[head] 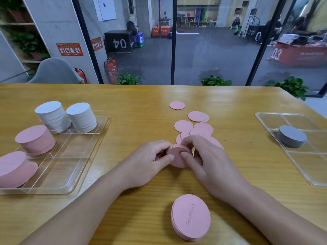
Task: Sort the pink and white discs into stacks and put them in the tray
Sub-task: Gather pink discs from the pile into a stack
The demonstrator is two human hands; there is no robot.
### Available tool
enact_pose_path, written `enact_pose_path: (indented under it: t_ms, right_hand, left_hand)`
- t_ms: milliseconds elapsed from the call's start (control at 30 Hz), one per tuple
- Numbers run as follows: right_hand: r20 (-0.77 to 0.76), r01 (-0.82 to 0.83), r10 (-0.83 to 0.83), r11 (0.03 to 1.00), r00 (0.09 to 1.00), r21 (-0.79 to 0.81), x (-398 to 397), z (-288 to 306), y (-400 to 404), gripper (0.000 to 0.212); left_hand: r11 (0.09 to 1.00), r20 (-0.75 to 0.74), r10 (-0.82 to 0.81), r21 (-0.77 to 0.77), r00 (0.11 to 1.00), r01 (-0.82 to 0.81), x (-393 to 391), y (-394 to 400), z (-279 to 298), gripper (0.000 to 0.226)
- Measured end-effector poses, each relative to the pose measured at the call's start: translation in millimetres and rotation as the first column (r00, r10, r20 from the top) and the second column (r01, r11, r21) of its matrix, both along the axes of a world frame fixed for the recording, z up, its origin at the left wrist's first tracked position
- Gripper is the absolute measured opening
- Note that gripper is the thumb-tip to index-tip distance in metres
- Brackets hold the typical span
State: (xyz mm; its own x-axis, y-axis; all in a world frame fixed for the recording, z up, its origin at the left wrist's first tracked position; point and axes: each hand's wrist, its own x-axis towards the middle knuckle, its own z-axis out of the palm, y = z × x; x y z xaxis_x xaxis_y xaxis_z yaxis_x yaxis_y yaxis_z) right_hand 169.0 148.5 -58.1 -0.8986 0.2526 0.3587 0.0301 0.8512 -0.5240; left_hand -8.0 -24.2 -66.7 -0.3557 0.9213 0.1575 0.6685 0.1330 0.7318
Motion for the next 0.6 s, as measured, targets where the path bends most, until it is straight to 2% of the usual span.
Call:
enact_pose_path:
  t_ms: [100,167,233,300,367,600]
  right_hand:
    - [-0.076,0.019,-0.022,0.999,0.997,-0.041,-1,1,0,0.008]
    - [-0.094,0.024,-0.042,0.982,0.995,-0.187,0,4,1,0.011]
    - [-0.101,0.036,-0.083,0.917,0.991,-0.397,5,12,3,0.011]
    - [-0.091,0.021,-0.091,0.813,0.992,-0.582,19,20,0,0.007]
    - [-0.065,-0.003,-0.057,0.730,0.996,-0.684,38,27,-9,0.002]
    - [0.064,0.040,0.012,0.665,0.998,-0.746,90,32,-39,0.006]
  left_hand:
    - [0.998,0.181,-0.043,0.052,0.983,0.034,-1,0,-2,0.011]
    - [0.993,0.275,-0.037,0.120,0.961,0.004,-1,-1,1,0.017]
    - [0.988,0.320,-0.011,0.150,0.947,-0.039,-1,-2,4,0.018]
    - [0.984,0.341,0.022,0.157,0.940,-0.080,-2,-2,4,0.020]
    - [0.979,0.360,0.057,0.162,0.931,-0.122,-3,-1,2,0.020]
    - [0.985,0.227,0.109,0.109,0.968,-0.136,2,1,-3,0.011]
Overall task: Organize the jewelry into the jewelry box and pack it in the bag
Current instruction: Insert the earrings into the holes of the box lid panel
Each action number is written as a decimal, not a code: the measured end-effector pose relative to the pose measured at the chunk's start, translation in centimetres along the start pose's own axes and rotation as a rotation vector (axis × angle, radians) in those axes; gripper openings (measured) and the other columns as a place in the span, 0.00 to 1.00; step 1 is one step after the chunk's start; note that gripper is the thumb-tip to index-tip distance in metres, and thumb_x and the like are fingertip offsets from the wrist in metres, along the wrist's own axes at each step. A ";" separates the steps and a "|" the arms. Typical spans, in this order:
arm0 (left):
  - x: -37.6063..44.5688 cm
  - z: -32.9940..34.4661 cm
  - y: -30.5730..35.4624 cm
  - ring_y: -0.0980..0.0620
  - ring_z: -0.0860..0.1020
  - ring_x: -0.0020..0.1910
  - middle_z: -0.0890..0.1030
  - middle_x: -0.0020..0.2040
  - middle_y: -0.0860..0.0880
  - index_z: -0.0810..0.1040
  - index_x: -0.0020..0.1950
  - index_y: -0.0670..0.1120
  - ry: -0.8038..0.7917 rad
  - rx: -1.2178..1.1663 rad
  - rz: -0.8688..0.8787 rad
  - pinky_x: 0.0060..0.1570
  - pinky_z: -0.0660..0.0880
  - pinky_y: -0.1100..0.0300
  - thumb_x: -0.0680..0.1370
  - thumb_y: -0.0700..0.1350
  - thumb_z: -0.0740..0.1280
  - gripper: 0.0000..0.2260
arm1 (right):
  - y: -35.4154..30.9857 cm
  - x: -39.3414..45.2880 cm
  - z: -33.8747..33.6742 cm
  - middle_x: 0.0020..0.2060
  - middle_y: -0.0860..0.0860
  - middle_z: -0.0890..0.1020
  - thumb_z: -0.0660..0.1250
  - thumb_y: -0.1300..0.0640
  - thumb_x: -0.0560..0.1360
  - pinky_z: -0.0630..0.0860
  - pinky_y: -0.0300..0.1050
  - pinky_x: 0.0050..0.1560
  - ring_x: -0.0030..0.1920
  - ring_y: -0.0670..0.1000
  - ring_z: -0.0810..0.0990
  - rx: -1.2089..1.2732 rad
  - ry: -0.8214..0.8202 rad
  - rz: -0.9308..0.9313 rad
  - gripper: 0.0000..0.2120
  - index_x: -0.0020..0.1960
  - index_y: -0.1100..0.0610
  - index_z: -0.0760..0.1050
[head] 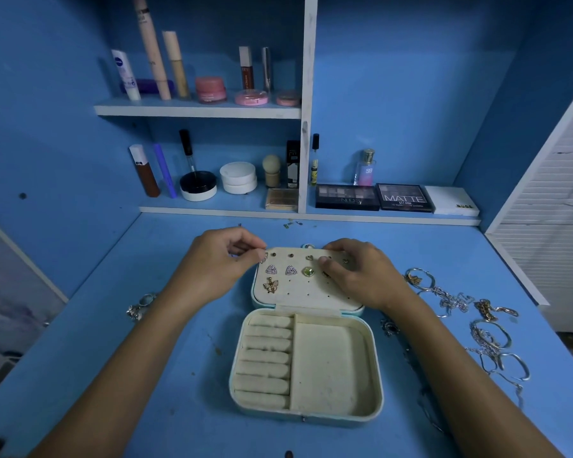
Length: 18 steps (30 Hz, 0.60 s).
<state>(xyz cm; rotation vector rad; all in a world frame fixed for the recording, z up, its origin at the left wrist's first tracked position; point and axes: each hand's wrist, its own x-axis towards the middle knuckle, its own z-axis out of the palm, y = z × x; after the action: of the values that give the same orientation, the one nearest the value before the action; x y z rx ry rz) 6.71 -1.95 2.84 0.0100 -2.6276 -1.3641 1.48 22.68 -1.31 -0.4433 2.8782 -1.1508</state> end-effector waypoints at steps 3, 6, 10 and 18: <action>-0.7 0.4 0.3 0.59 0.82 0.44 0.85 0.42 0.58 0.82 0.46 0.53 -0.045 -0.039 0.020 0.49 0.75 0.66 0.74 0.44 0.75 0.05 | -0.1 -0.1 0.0 0.56 0.46 0.80 0.65 0.41 0.78 0.72 0.46 0.60 0.60 0.50 0.75 -0.002 0.001 -0.005 0.18 0.63 0.50 0.77; -1.2 0.9 0.4 0.58 0.82 0.43 0.85 0.41 0.56 0.83 0.44 0.54 -0.072 -0.060 0.049 0.49 0.75 0.63 0.74 0.44 0.75 0.04 | -0.2 -0.2 0.0 0.56 0.46 0.80 0.65 0.41 0.78 0.72 0.46 0.58 0.59 0.50 0.75 0.001 0.005 -0.004 0.18 0.63 0.50 0.77; -1.7 1.4 0.7 0.60 0.82 0.43 0.85 0.41 0.58 0.85 0.45 0.54 -0.095 -0.083 0.030 0.48 0.75 0.66 0.75 0.44 0.74 0.04 | -0.4 -0.3 -0.1 0.56 0.47 0.80 0.65 0.42 0.78 0.72 0.45 0.57 0.58 0.50 0.75 0.013 0.017 -0.014 0.18 0.63 0.50 0.77; -2.7 2.1 1.0 0.63 0.81 0.43 0.84 0.41 0.60 0.83 0.46 0.58 -0.126 0.019 0.067 0.45 0.74 0.71 0.76 0.43 0.72 0.08 | -0.8 -0.6 -0.3 0.52 0.45 0.78 0.66 0.45 0.79 0.70 0.42 0.52 0.55 0.49 0.75 0.043 0.053 -0.026 0.16 0.63 0.51 0.77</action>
<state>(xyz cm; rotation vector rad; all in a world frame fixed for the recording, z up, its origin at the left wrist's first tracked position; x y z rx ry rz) 9.07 0.51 2.05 -0.1659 -2.7159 -1.3601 2.24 22.52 -0.64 -0.4574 2.8939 -1.2448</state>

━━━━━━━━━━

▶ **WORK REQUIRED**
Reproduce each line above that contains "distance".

▶ **TASK SOLUTION**
- Note that gripper is the thumb-tip to index-tip distance in metres
Each action number is written as a decimal, not a code: the measured end-effector pose relative to the pose measured at the chunk's start, translation in centimetres along the start pose's own axes and rotation as a rotation vector (axis × angle, radians) in those axes; gripper openings (measured) and the other columns as a place in the span, 0.00 to 1.00; step 1 is one step after the chunk's start; note that gripper is the thumb-tip to index-tip distance in metres, and thumb_x and the like are fingertip offsets from the wrist in metres, along the wrist's own axes at each step. A ";" separates the steps and a "|" the arms. Typical spans, in this order:

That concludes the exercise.